Asp Forum - Ruby ASN1 examples?

Brian Candler

3/26/2005 11:35:00 AM

Does anyone have any example code I can see for dealing with ASN1 in Ruby?

I see that the openssl library has a wrapper for its ASN1 functions; but I'm
currently having to use reverse-engineering and guesswork to try to make it
do what I want :-) Or there might be other ASN1 libraries I could use.

A simple program which encodes and decodes the example given in Annex A of
ITU X.690 would be great ...

Cheers,

Brian.

7 Answers

Brian Candler

4/7/2005 9:14:00 PM

On Sat, Mar 26, 2005 at 11:35:07AM +0000, Brian Candler wrote:
> Does anyone have any example code I can see for dealing with ASN1 in Ruby?
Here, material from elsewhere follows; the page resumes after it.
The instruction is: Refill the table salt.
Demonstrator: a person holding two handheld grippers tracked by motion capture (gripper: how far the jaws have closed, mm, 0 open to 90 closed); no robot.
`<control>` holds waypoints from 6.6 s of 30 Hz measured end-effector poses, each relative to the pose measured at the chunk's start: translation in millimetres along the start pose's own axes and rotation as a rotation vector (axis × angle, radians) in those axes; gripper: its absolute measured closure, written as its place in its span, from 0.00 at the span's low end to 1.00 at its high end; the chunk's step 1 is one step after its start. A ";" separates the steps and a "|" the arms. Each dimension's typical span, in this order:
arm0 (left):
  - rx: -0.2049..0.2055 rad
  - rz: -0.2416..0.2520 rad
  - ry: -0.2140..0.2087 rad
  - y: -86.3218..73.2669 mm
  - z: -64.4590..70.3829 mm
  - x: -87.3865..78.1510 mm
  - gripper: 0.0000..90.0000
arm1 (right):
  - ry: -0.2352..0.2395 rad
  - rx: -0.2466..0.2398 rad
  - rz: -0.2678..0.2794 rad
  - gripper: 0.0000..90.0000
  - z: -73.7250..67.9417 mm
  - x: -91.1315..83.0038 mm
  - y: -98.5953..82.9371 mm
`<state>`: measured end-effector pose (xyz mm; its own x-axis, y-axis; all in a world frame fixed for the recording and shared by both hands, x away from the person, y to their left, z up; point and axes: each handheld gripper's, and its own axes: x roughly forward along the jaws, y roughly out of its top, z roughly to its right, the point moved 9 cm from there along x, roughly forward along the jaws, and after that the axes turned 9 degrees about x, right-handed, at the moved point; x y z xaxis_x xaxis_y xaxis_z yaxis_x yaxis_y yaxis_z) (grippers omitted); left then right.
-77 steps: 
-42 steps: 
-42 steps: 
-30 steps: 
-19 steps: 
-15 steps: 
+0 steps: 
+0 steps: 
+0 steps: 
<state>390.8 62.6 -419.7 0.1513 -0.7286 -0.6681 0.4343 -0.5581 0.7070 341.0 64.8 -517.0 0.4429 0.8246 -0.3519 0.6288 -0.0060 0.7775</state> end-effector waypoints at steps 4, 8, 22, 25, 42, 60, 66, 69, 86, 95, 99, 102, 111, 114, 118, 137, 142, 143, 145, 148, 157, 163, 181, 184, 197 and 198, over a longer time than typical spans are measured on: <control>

I finally hacked my way through this, and am posting it here for reference.

The hardest part was how to make a tagged instance of a tagged type. That
is, in the example in Annex A of X.690, we have:

dateOfHire [1] Date,
...
Date ::= [APPLICATION 3] IMPLICIT VisibleString -- YYYYMMDD

So we have Date as a tagged type, and dateOfHire as a tagged instance of
that type.

The Annex shows that this encodes as:

dateOfHire Length
A1 0A <----------------------->
Date Length Contents
43 08 "19710917"

It's easy to generate an untagged instance of the Date type, like this:

date = OpenSSL::ASN1::ISO64String("19710917", 3, :IMPLICIT, :APPLICATION)
p date.to_der # => 43 08 "19710917"

And it's also easy to generate a tagged instance of a universal type:

foo = OpenSSL::ASN1::ISO64String("19710917", 1, :EXPLICIT, :CONTEXT_SPECIFIC)
p foo.to_der # => A1 0A 1A 08 "19710917"
^
`-- VisibleString (not Date)

But a tagged instance of a tagged type is tricky. The only way I could
figure out was:

date = OpenSSL::ASN1::ISO64String("19710917", 3, :IMPLICIT, :APPLICATION)
date2 = OpenSSL::ASN1::ASN1Data.new([date], 1, :CONTEXT_SPECIFIC)
p date2.to_der # => A1 0A 43 08 "19710917"

ext/openssl/ossl_asn1.c claims to be written by "'OpenSSL for Ruby' team
members" - are there any of them here who would care to comment? Is there an
easier way to achieve this?

Regards,

Brian.

GOTOU Yuuzou

4/8/2005 8:25:00 AM

Brian Candler

4/9/2005 8:28:00 AM

On Fri, Apr 08, 2005 at 05:24:41PM +0900, GOTOU Yuuzou wrote:
> If this premise is right and to_der method is modified to
> refer user defined default tag, inheriting primitive types
> may make it easy. A conceptual usage is as follows:
>
> # define new class to overrides ISO64Strings's tag number
> # and tag class.
> class X690Date < OpenSSL::ASN1::ISO64String
> DEFAULT_TAG = 3
> DEFAULT_TAG_CLASS = :APPLICATION
> end
> X690Date.new("19710917", 1, :EXPLICIT, :CONTEXT_SPECIFIC).to_der
>
> any ideas?

This looks good. But the obvious next thing to do is to record that
information in a parser table, so that ASN1.decode will create an instance
of X690Date instead of an ASN1Data object.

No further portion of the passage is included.